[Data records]
--------

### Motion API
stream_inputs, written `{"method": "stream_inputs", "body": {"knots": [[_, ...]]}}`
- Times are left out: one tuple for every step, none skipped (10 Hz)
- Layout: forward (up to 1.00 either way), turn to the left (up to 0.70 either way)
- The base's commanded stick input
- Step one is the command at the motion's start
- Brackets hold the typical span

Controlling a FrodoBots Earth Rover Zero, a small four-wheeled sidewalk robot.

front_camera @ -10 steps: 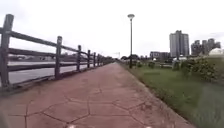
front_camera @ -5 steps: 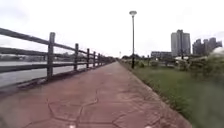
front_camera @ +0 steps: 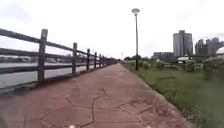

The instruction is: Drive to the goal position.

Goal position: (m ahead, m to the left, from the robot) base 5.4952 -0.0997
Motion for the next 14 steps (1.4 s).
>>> {"method": "stream_inputs", "body": {"knots": [[1.00, 0.00], [1.00, 0.00], [1.00, 0.00], [1.00, 0.00], [1.00, 0.00], [1.00, 0.00], [1.00, 0.00], [1.00, 0.00], [1.00, 0.00], [1.00, 0.00], [1.00, 0.00], [1.00, 0.00], [1.00, 0.00], [1.00, 0.00]]}}
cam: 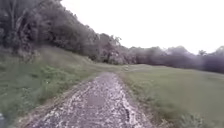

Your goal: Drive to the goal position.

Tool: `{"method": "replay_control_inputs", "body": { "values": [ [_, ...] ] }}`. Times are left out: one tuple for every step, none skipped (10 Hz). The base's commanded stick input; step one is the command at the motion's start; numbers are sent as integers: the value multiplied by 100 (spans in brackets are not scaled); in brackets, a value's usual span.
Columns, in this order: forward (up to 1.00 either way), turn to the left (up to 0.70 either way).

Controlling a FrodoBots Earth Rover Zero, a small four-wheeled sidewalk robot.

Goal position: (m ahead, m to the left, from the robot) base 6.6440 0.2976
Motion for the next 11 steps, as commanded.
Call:
{"method": "replay_control_inputs", "body": {
  "values": [
    [100, 0],
    [100, 0],
    [100, 0],
    [100, 0],
    [100, 0],
    [100, 0],
    [100, 0],
    [100, 0],
    [100, 0],
    [100, 0],
    [100, 0]
  ]
}}
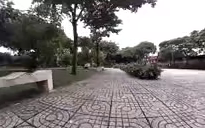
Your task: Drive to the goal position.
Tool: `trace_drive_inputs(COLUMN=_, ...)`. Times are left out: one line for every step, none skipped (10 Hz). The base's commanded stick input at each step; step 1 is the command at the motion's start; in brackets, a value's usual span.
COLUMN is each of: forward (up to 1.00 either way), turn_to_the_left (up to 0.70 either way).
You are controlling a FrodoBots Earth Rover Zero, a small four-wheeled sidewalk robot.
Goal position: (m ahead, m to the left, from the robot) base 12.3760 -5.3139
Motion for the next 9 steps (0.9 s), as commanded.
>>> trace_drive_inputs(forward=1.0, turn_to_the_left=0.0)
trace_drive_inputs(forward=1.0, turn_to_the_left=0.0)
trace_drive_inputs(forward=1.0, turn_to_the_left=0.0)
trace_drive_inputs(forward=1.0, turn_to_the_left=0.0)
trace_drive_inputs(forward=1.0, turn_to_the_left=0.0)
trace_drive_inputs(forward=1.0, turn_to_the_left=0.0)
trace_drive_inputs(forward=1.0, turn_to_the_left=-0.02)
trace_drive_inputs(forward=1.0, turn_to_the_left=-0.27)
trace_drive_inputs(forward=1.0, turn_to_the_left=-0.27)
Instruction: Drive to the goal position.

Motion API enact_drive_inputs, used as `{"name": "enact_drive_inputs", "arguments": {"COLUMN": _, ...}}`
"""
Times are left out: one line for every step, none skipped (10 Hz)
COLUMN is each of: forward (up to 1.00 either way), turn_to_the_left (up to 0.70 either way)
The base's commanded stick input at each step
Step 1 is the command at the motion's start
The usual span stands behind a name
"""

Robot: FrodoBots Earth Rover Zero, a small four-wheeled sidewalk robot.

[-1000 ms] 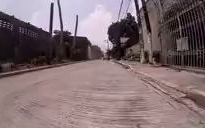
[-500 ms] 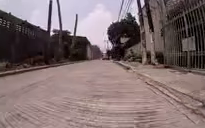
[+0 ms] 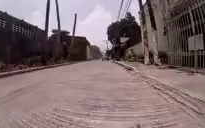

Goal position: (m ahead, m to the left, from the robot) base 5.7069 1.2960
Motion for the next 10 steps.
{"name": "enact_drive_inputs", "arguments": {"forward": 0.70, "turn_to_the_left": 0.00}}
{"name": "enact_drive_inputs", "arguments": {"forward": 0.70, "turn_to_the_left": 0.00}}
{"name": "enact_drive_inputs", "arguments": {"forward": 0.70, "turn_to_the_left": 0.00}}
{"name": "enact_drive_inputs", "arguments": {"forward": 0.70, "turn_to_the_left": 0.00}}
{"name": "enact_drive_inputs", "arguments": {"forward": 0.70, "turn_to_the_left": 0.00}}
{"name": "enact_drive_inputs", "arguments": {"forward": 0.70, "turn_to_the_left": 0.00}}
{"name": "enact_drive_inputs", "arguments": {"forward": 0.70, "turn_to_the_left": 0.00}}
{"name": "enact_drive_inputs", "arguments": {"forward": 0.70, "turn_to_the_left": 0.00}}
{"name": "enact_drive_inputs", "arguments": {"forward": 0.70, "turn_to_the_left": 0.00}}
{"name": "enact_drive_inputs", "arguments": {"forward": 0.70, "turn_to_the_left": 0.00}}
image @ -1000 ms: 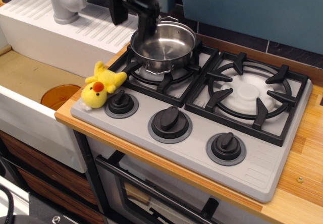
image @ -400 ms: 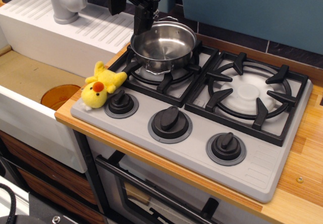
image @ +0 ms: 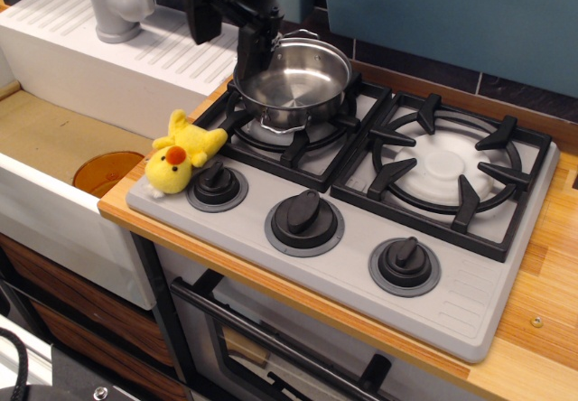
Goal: Put pan on stove and put stuffedduck in pan
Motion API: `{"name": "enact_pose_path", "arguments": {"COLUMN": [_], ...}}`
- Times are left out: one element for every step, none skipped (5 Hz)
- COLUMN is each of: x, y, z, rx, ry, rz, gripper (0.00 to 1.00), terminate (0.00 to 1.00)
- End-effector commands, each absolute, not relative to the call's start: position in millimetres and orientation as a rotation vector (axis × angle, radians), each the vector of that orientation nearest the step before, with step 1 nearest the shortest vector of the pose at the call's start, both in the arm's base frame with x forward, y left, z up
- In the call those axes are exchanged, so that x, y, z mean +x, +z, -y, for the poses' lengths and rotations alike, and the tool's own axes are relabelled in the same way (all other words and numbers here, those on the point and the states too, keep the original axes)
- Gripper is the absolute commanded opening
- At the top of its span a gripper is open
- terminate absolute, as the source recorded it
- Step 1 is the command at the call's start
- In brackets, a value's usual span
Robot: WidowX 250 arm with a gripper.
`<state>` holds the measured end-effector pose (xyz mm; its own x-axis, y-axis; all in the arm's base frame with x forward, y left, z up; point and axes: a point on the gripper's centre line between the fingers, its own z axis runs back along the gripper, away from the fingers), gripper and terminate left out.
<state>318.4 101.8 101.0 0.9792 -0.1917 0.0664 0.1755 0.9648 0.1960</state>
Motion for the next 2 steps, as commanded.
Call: {"name": "enact_pose_path", "arguments": {"x": [290, 276], "y": [119, 112], "z": [-103, -108], "rx": [0.271, 0.282], "ry": [-0.093, -0.083], "rz": [0.2, 0.21], "gripper": [1.0, 1.0], "terminate": [0.0, 0.0]}}
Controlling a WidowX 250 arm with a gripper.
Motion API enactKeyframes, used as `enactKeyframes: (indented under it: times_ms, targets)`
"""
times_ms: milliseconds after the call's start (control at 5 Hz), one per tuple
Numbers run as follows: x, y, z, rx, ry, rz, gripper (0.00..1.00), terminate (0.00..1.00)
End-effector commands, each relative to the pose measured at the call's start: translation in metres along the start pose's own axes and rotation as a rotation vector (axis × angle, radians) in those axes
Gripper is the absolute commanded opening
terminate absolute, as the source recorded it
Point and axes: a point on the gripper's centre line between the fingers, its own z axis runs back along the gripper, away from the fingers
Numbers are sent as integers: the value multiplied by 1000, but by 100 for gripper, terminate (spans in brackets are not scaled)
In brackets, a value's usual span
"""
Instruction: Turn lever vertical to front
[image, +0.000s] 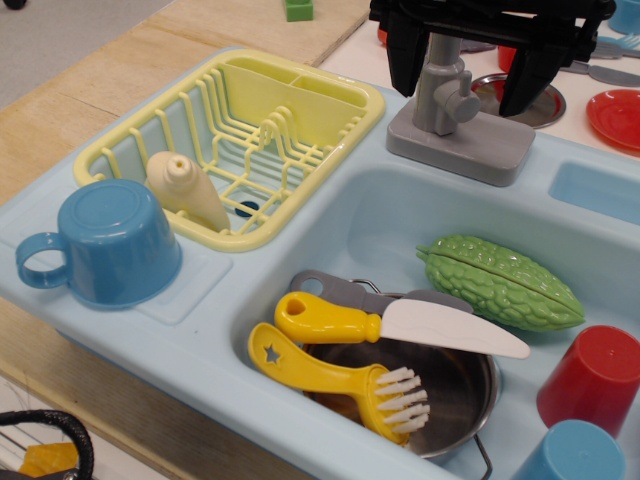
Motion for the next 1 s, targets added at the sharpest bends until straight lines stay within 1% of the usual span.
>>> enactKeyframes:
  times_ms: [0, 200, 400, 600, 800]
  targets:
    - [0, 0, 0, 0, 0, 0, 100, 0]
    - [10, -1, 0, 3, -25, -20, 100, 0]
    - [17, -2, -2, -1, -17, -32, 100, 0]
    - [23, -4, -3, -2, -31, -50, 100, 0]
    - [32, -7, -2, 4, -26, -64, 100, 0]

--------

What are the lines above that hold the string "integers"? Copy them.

Tool: `{"method": "replay_control_inputs", "body": { "values": [ [_, ...] ] }}`. Times are left out: one tuple for every step, none skipped (10 Hz). The base's commanded stick input; step one is the command at the motion's start; numbers are sent as integers: the value multiplied by 100 (spans in brackets are not scaled); in brackets, a value's usual span.
Numbers are sent as integers: the value multiplied by 1000, but by 100 for gripper, terminate (spans in brackets are not scaled)

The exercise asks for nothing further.